This Geod object (which we have stored in the variable g), allows us to make measurements across an ellipsoid, which (as you saw in the lecture) is very important for accurate measurements. Specifically, it gives us access to something called the Vincenty Equations, which are a pair of equations for Geodesic Computations (measuring things on an ellipsoid).

The two equations are known as: forward and inverse. The Forward Vincenty equation (Geod.fwd()) calculates a point on a sphere that is a given distance and direction away from another point (e.g. locate a point 10km due North of my current location). The inverse Vincenty equation (Geod.inv()) calculates the distance and direction between a pair of points. (e.g. the distance between your location and my location). As we saw last week, if you move directly from one place to another along a sphere or an ellipsoid, the direction in which you are moving relative to north changes as you move (the blue line in the image below). This is what conformal projections (such as the Mercator - on the right of the image below) seek to correct, by distorting the map to make lines of constant direction (the red line in the image below) appear straight.

Loxodromes

In order to account for this, Geod.inv() returns two directions (which are called azimuths): the forward azimuth, which is the direction in which you would set off from point A to travel directly to point B; and the back azimuth, which is the direction in which you would set off from point B to travel to point A.

The Geod.inv() function therefore works like this:

# calculate the forward and back azimuths and the distance between two point locations
azF, azB, distance = g.inv(start_longitude, start_latitude, end_longitide, end_latitude)

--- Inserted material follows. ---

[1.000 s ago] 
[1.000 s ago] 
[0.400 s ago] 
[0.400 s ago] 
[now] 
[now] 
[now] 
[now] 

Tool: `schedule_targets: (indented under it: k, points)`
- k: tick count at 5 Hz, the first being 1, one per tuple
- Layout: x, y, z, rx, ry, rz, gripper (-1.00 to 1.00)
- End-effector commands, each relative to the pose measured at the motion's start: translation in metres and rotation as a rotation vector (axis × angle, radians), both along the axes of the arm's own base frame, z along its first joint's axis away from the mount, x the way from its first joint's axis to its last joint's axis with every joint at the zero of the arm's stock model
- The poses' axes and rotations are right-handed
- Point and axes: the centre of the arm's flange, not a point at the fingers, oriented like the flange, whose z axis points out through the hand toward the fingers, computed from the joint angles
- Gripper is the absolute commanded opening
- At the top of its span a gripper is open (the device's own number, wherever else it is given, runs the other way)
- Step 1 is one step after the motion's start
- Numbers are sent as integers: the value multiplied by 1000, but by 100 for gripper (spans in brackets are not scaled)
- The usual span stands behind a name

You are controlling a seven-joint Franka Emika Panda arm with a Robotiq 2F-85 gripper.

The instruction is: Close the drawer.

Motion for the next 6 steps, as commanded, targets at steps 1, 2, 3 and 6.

Note that I haven’t asked you to copy and paste this into your code!! If I want you to add a snippet to your code, I will always explicitly say so.

This statement works using expansion: the function g.inv() returns a list of three values, which Python expands into three variables for you. If you put only one variable, then it would be populated by a list containing the three values. However, as we are not interested in the forward and back azimuth, rather than unnecessarily storing them in variables that we aren’t going to use (azF and azB), we can extract only the distance value by treating it as a list and extracting the value using the index:

# calculate the distance between two point locations
distance = g.inv(start_longitude, start_latitude, end_longitide, end_latitude)[2]

Note that it is the third value in the list that we want, and so we use the corresponding index value of 2 (because list indices start at 0). Also note that all three values are still calculated, we are simply choosing not to store two of them in memory (because we are not using them).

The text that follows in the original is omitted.